Acupuncture is a 2,500 year old healing modality that utilizes specific points on the body to restore health and vitality to those receiving it. Very fine needles are used to access these points in order to achieve the desired therapeutic results. The benefits of acupuncture are now being acknowledged by our nation’s most respected hospitals, such as M.D. Anderson and Mayo Clinic, and offer it as an adjunct treatments to their cancer patients.
What does Acupuncture treat?
The World Health Organization recognizes acupuncture's effectiveness for over 40 common disorders, such as:
Ear, Nose & Throat Disorders
Toothache, earache, sinusitis, rhinitis, laryngitis
Colds, flu, bronchitis, asthma, allergies, emphysema
Food allergies, nausea, indigestion, diarrhea, constipation, ulcers, colitis
Hypertension, high cholesterol, arteriosclerosis, angina pectoris
Cystitis, stress incontinence, neurogenic bladder, prostatitis, prostatic hypertrophy
Menstrual irregularity, endometriosis, PMS, infertility, menopausal syndrome
Tennis elbow, frozen shoulder, TMJ, sciatica, low back pain, arthritis, carpal tunnel syndrome, fibromyalgia
Psycho-emotional and Neurological Disorders
Depression, anxiety, insomnia, headache, migraine, trigeminal neuralgia, intercostal neuralgia, post stroke paralysis, dizziness, tinnitus
How does Acupuncture work?
Modern medicine has no definitive explanation for why or how acupuncture works. The latest and most plausible theory is that the meridians, upon which the acupuncture points lie, overlay and may be interchangeable with the fascial tissues in the body that wrap and hold each organ, muscle and bone in the body. This tissue is highly conductive and would explain the “electrical sensation” that many people experience while receiving acupuncture. The fascial tissue is literally one continuous web throughout the body and mimics the interconnectedness and web-like nature of the meridians that the ancients spoke of thousands of years ago.

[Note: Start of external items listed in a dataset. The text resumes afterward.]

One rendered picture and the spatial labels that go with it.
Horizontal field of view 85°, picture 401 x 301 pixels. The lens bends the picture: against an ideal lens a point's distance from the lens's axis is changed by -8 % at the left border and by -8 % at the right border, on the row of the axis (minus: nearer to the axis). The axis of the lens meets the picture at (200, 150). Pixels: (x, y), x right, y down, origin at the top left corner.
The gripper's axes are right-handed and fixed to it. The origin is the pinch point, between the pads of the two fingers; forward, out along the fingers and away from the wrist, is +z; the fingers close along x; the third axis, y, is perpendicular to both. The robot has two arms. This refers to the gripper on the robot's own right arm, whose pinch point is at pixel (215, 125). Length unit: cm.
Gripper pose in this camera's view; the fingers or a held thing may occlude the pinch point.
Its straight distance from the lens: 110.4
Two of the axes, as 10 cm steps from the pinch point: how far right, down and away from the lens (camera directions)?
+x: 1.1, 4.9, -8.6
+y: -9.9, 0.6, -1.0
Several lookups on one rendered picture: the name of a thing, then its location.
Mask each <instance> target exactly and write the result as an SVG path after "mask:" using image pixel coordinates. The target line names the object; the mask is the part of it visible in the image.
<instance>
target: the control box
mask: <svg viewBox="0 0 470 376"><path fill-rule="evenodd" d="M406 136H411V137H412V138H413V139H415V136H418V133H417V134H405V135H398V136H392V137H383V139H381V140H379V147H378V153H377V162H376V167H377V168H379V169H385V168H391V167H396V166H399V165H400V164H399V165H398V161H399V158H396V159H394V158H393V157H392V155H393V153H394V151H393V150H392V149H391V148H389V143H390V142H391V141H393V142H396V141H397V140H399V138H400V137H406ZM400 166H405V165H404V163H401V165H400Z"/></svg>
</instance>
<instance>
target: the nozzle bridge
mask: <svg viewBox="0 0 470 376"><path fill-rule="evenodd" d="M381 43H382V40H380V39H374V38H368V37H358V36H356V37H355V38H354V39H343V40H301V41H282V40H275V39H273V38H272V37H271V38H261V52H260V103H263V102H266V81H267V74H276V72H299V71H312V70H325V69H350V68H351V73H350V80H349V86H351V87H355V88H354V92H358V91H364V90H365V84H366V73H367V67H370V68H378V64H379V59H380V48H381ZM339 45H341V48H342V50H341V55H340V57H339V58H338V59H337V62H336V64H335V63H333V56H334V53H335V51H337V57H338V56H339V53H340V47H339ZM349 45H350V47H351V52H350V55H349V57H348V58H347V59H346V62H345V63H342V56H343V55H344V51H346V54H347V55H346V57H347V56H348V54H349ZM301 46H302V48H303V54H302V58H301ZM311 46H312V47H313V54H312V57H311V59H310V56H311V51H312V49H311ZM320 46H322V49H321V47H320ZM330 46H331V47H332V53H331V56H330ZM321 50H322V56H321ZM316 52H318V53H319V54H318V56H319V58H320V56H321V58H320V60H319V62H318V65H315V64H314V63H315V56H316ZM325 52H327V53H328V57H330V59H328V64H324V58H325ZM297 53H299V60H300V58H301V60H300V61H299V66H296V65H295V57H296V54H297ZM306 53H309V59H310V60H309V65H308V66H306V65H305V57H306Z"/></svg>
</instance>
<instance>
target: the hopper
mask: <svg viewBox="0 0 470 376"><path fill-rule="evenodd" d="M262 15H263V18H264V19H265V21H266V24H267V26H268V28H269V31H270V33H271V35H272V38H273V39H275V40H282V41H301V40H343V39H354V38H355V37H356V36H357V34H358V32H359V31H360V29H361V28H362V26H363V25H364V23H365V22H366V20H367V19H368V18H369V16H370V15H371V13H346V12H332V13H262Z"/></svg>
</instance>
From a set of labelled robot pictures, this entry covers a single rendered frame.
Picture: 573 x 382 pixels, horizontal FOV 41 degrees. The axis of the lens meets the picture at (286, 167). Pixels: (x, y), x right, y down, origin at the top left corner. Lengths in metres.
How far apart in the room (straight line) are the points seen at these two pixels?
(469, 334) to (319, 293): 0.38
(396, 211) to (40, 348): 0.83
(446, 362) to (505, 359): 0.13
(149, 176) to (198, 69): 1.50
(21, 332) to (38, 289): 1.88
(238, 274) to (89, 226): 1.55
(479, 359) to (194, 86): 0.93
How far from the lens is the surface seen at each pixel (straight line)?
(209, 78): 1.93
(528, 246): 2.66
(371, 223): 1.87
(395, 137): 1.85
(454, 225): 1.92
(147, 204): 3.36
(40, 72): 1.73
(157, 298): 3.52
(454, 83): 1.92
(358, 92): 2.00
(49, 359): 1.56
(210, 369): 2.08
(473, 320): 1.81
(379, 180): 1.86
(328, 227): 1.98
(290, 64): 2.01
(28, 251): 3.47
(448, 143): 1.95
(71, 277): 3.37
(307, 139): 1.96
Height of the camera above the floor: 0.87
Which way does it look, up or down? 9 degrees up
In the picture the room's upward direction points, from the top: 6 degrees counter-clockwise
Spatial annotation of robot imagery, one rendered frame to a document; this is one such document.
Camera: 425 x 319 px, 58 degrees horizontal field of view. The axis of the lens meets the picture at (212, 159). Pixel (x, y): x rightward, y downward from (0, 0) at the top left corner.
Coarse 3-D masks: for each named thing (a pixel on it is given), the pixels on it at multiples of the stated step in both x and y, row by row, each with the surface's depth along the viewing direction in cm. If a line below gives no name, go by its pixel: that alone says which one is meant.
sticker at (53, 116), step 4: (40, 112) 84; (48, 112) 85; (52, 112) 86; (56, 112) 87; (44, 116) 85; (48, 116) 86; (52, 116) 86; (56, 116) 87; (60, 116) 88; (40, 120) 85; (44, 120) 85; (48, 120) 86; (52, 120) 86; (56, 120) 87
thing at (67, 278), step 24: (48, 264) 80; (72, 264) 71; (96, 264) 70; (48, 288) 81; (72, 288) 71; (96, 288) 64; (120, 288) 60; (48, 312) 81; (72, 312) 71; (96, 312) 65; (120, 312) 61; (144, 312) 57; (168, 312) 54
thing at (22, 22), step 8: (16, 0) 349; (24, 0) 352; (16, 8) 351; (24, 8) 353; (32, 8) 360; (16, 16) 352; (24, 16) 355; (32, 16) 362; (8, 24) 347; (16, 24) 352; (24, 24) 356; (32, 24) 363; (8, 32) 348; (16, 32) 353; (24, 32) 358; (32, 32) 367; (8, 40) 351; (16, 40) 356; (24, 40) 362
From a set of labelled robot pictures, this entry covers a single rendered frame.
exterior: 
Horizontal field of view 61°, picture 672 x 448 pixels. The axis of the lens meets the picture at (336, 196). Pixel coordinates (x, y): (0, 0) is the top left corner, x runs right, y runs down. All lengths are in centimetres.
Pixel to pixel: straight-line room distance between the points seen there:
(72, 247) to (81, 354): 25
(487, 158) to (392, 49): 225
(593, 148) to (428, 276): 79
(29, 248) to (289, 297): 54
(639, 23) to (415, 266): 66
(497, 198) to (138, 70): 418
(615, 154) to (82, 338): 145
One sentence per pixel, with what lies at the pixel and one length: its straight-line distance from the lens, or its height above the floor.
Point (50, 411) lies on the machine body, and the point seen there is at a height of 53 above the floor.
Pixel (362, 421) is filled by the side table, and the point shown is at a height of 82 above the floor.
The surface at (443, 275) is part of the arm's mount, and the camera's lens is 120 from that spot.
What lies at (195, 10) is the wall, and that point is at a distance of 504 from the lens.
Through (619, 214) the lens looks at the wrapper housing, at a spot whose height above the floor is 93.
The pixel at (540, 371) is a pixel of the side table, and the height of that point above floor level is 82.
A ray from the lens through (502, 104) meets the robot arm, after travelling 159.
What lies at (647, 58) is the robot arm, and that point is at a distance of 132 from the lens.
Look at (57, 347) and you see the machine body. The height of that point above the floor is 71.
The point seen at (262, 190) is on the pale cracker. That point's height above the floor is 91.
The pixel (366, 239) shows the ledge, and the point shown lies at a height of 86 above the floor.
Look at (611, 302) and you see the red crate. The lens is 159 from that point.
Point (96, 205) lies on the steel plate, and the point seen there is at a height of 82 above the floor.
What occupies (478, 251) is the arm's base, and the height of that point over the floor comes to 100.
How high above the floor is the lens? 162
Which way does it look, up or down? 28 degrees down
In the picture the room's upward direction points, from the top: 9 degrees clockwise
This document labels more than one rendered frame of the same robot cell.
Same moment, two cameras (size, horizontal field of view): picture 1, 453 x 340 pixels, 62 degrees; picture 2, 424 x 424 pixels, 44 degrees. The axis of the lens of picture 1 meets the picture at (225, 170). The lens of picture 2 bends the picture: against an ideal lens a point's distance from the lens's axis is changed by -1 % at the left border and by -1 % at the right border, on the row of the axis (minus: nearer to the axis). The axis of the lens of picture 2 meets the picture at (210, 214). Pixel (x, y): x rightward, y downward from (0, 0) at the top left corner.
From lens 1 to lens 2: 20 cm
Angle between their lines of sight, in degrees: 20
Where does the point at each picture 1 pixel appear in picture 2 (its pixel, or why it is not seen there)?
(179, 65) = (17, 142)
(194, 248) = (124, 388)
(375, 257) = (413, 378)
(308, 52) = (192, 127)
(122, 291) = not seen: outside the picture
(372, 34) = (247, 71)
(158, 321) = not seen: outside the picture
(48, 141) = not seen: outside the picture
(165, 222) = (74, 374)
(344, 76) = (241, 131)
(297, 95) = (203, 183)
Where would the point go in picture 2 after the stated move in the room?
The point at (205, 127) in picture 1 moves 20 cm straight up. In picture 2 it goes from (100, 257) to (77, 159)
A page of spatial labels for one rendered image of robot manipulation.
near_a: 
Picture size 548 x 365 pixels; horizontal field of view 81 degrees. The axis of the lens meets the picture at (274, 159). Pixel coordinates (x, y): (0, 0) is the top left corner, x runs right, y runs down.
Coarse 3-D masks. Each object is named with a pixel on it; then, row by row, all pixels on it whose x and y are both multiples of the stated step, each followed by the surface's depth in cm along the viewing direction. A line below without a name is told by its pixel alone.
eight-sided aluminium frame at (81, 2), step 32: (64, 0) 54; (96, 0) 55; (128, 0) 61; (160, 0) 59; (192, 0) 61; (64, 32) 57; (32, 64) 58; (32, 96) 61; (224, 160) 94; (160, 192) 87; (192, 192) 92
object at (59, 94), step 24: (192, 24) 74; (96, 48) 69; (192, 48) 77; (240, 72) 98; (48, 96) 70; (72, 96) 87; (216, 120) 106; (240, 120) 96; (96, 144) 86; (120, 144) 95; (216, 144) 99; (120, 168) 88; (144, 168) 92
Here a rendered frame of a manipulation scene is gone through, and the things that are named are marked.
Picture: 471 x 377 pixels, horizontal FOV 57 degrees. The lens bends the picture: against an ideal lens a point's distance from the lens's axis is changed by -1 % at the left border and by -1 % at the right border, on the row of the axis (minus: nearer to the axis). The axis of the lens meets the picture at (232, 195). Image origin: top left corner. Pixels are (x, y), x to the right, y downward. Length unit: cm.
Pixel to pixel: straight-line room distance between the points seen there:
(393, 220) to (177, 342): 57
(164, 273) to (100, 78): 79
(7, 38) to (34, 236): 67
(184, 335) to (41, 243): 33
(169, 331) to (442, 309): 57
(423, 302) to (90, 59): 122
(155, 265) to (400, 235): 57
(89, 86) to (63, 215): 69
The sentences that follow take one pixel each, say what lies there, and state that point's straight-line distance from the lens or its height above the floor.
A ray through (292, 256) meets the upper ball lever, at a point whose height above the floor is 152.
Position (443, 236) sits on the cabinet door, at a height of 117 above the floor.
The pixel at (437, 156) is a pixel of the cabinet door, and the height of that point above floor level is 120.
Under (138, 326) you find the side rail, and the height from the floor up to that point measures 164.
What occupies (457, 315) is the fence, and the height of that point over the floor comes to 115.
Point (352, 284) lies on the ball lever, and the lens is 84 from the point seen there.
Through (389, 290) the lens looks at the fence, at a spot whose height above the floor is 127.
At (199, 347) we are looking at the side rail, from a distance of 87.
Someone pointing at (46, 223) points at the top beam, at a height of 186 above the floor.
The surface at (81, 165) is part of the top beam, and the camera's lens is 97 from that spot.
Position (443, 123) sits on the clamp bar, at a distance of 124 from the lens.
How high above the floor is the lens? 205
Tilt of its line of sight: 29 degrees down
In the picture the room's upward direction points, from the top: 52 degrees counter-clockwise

Acupuncture theory describes the acupuncture needles as accessing something called “Qi”. Qi has many definitions such as “energy” or “life force”, which only captures a portion of its meaning. In essence, Qi is everything from the insubstantial to the material. But in terms of acupuncture, Qi is the nourishing, vital essence that courses the body, directing each and every function down to the most minuscule of particles. The acupuncture needles access this force and regulates the flow and balance of this energy and helps to restore the body back to its original integrity.
Is Acupuncture safe?
Acupuncture in Texas is regulated by the Texas Medical Board. Your practitioner has a Master’s in Chinese Medicine and spent 3 to 5 years to earn their degree. Safety was central to our training and measures are always taken to assure the safety of our patients. The needles we use are single-use sterilized needles that are disposed of in sharps containers after use.
How many treatments will I need?
After your initial meeting with your acupuncturist , together you will come up with a plan that is based upon your health complaint. A series of 5 to 10 treatments are typically recommended for acute musculoskeletal issues, while chronic degenerative disorders may require more treatments over time.
To help reduce the number of treatments, your practitioner may recommend herbs, supplements, dietary changes, exercises, relaxation techniques or other methods to help increase the efficacy of the acupuncture.
How do I prepare for my treatment?
Wear loose fitting clothing so your acupuncturist can have easy access to your arms and legs. Make sure you have eaten within a few hours of the treatment to be sure you are grounded, but don’t be too full.
What do I do once needled?
Many people experience a sense of euphoria with acupuncture. Studies have shown that acupuncture releases endorphins once the needles are in, so relax and enjoy! Try to remain still while the needles are inserted in order to prevent any discomfort.